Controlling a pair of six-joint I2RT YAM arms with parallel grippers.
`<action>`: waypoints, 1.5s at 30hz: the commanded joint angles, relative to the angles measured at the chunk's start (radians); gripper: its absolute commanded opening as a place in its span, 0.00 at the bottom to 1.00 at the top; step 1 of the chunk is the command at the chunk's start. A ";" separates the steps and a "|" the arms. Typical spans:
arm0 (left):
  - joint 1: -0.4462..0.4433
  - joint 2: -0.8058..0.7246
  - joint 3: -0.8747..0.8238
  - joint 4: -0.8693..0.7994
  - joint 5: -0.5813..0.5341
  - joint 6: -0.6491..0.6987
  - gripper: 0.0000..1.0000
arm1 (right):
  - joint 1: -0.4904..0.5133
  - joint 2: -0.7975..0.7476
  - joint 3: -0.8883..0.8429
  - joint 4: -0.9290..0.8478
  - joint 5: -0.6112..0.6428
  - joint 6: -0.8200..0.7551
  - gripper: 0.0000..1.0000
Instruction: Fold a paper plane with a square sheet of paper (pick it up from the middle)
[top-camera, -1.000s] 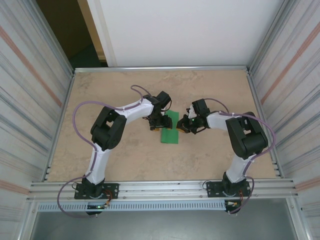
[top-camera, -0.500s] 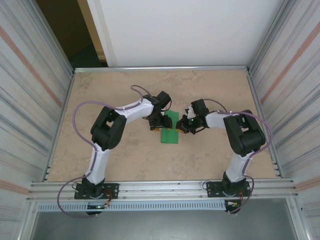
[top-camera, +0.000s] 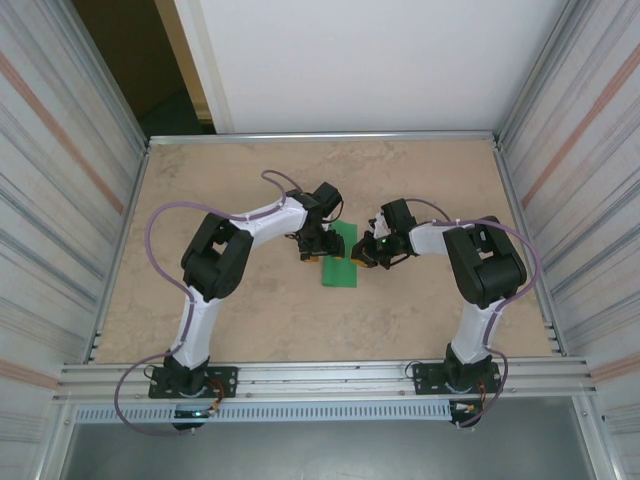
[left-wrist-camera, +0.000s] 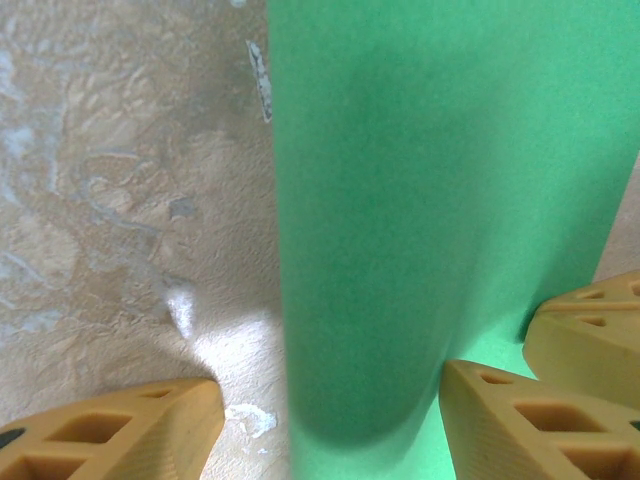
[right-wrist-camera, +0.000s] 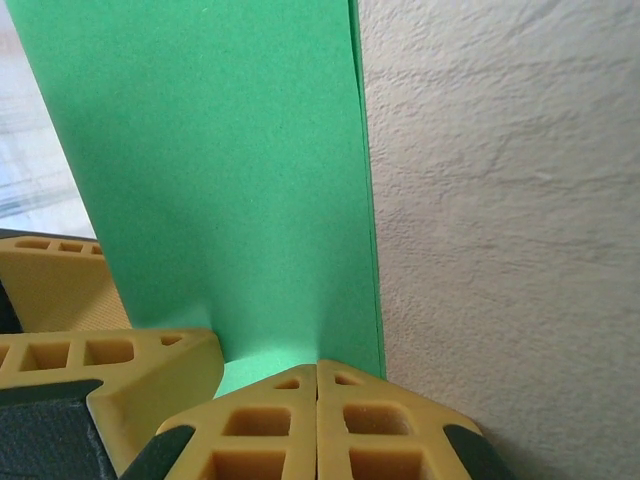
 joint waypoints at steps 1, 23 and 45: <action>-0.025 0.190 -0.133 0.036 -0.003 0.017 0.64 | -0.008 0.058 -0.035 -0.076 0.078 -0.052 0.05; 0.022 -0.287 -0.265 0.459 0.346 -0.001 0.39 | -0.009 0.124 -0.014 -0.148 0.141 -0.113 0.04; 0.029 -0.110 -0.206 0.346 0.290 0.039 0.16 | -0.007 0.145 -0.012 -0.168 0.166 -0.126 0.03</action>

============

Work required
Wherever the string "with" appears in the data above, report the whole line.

Exercise response
Controlling a pair of six-joint I2RT YAM arms with parallel grippers.
Instruction: Fold a paper plane with a square sheet of paper (pick it up from the middle)

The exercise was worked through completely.